Lembro do dia que eu resolvi admitir que gostava dele e que ele precisava saber, até porque ele parecia sentir o mesmo por mim. E eu contei. E ele não demonstrou sentir o mesmo. Eu fiquei arrasada mas não dei brecha pra tristeza, segui minha vida.
Lembro que no primeiro dia de aula dele no terceiro ano do Ensino Médio eu fui visitar o colégio e no meio daquele mundo de gente ele me viu e fez questão de me dar um abraço. E algo dentro de mim dizia que ele pensava em mim tanto quanto eu pensava nele.
Lembro dele dizendo que eu parecia estar feliz em São Paulo e que isso era bom.
Lembro de quando nós fomos buscar nosso amigo no supermercado e que lá dentro, ele me puxou pra longe desse amigo e não queria que ele nos achasse de jeito nenhum. Lembro que depois fomos pro nosso picnic e que ele tocava todas músicas virado pra mim, lembro que ele gritou meu nome e quando eu olhei ele jogou um pedaço de chocolate.  Lembro que ele me convidou pro show do Erasmo Carlos e que enquanto tentávamos entrar no meio do pessoal, ele dizia que meu corpo era o mais moreno de lá (e eu ainda tento decifrar o que isso significa). Lembro que quando o show acabou e a gente foi falar com a banda Os Filhos da Judith, ele disse que eu era uma isca pra chamar a atenção deles. Lembro que depois que a gente tirou foto com eles, nós sentamos na guia da calçada e ele me chamou pra ir jantar na casa do tio dele, mas já estava tarde, eu  precisava voltar pra casa e ele me levou até lá, e ainda esperou meu pai me levar pra dentro, pra garantir que ele não brigaria comigo.
Lembro dele ter dito que nunca ia parar de me ver. (tá bom, ele disse que nunca ia parar de ver o nosso círculo de amizades).
Lembro de ter sonhado com ele e ter mandado um texto enorme e um pouco confuso pra ele perguntando se tudo estava bem. E lembro que ele respondeu dizendo pra eu espera-lo um pouco mais. E eu me tornei Ulisses.
Lembro que estávamos em um quase show e a Ana começou a dizer que ele sempre se volta pra música quando está melancólico por causa de garotas e que quando eu apareci (nas palavras dela: linda, de cabelão preto e ombro de fora) ele se voltou pra mim com a música e que ele só me “rejeitou” porque não soube como agir.
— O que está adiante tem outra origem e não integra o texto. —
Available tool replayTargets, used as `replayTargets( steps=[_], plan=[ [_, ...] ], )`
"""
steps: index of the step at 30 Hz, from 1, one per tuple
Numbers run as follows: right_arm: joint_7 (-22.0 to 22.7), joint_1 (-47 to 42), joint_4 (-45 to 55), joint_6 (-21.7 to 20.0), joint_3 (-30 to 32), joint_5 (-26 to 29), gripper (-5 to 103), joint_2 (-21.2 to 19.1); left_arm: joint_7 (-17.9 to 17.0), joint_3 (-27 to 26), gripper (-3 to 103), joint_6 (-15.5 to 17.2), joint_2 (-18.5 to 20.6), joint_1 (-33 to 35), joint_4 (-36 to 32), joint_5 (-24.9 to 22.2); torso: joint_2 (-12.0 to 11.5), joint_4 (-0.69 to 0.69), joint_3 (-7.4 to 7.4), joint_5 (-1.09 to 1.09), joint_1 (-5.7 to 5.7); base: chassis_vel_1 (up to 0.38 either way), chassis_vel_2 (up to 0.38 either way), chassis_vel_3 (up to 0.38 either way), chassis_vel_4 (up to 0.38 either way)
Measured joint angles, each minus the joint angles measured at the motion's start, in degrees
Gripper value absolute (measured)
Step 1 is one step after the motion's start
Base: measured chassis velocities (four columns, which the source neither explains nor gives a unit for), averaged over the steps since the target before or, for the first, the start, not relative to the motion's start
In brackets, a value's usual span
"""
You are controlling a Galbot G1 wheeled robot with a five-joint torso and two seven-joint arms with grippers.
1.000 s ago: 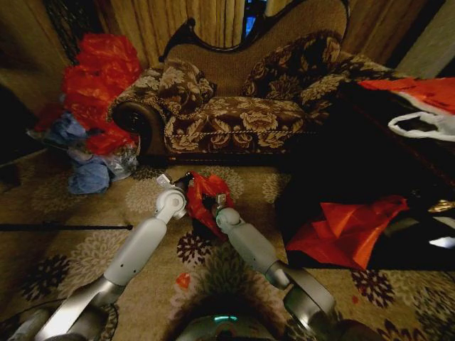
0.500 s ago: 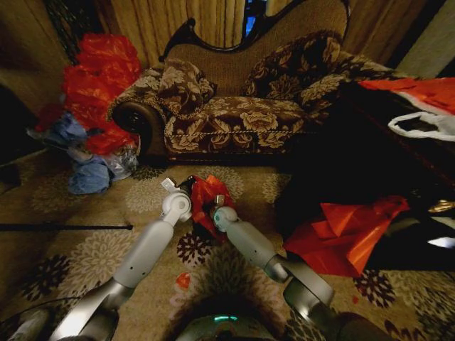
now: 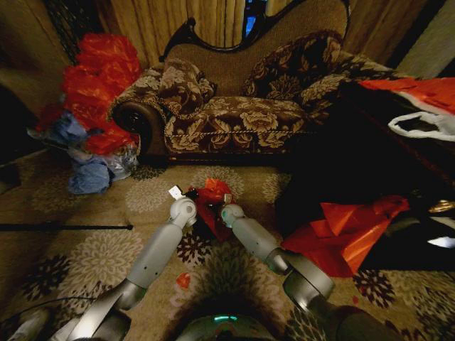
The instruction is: Place a garbage bag over the trash bin.
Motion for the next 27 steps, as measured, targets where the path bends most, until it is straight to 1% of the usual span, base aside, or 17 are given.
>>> replayTargets(
  steps=[2,5,9,12,13,15,16,17,18,19,20,21,22,24,25,26,27],
  plan=[
    [-0.3,-0.1,-0.2,-0.1,0.0,-0.1,0,0.0,0.1,0.3,0,-0.1,-0.5,0.0,1.1,1.2,0.0,-0.01,-0.01,0.00,-0.01,0.000,0.000,0.000,0.000],
    [-0.5,-0.2,-0.2,-0.1,-0.2,-0.2,0,0.0,0.3,0.6,0,-0.2,-0.6,0.0,0.8,2.1,0.0,-0.01,-0.01,0.00,-0.01,0.000,0.000,0.000,0.000],
    [-0.5,-1.0,1.4,-0.2,-0.5,-1.4,0,0.0,1.1,1.3,0,-0.3,-0.5,0.2,-1.6,4.9,0.0,-0.01,0.01,0.00,0.00,0.000,0.000,0.000,0.000],
    [0.9,-2.4,5.5,-1.6,-1.7,-2.1,-1,-0.1,1.3,1.6,0,-0.4,0.0,0.3,-3.8,5.7,0.0,0.00,0.05,0.00,0.03,0.000,0.000,0.000,0.000],
    [2.0,-3.3,9.4,-1.9,-3.1,-2.4,10,-0.1,1.3,1.7,0,-0.5,0.5,0.4,-5.1,6.0,0.0,0.01,0.04,-0.01,0.03,0.000,0.000,0.000,0.000],
    [2.9,-3.9,11.6,-1.9,-4.0,-2.3,10,-0.1,1.4,1.6,0,-0.7,0.9,0.5,-5.7,6.2,0.0,0.01,0.03,0.00,0.02,0.000,0.000,0.000,0.000],
    [3.6,-4.3,12.8,-1.9,-4.5,-2.2,15,0.0,1.7,1.6,0,-0.9,1.2,0.6,-6.2,6.5,0.0,0.03,0.03,0.01,0.01,0.000,0.000,0.000,0.000],
    [5.4,-5.2,15.3,-1.9,-5.0,-1.8,20,-0.1,2.4,1.4,0,-1.5,2.0,0.9,-7.1,7.1,0.0,0.03,0.03,-0.03,0.02,0.000,0.000,0.000,0.000],
    [5.4,-5.2,15.3,-1.9,-5.0,-1.8,20,-0.1,2.4,1.4,0,-1.5,2.0,0.9,-7.1,7.1,0.0,0.03,0.03,-0.03,0.02,0.000,0.000,0.000,0.000],
    [6.5,-5.6,16.7,-1.8,-4.9,-1.8,26,-0.1,2.9,1.2,0,-1.8,2.7,1.1,-7.9,7.5,0.0,0.01,0.03,-0.02,0.02,0.000,0.000,0.000,0.000],
    [6.9,-5.8,17.4,-1.3,-4.7,-2.1,31,-0.1,3.1,1.1,0,-2.0,3.3,1.3,-8.5,8.0,0.0,0.02,0.03,0.01,0.02,0.000,0.000,0.000,0.000],
    [7.3,-5.7,17.8,-0.6,-4.2,-2.9,37,-0.1,3.2,1.0,0,-2.2,3.8,1.7,-9.3,8.2,0.0,0.00,0.02,-0.02,0.01,0.000,0.000,0.000,0.000],
    [7.3,-5.7,17.8,-0.6,-4.2,-2.9,37,-0.1,3.2,1.0,0,-2.2,3.8,1.7,-9.3,8.2,0.0,0.00,0.02,-0.02,0.01,0.000,0.000,0.000,0.000],
    [7.6,-4.8,18.2,0.0,-3.6,-4.2,47,-0.1,3.1,0.8,0,-2.3,4.4,2.1,-10.4,8.2,0.0,0.00,0.02,-0.01,0.01,0.000,0.000,0.000,0.000],
    [7.6,-4.8,18.2,0.0,-3.6,-4.2,47,-0.1,3.1,0.8,0,-2.3,4.4,2.1,-10.4,8.2,0.0,0.00,0.02,-0.01,0.01,0.000,0.000,0.000,0.000],
    [7.7,-4.5,18.4,0.1,-3.6,-4.7,53,-0.1,3.1,0.8,0,-2.3,4.5,2.2,-10.5,8.2,0.0,0.00,0.02,-0.02,0.01,0.000,0.000,0.000,0.000],
    [7.8,-4.2,18.8,0.3,-3.7,-5.1,53,-0.3,3.0,0.8,0,-2.3,4.5,2.3,-10.7,8.2,0.0,0.00,0.02,-0.01,0.01,0.000,0.000,0.000,0.000]
  ],
)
E eu, me perguntando se não é tarde demais pra tentar algo, se não é tarde demais pra um possível sentimento, fico tentando ocupar a cabeça com coisas necessárias, mas as que eu não preciso continuam aparecendo.  Coisas como o pensamento que ainda vai acontecer algo e que a Ana está certa: esse tempo foi fundamental para o autoconhecimento de cada um de nós.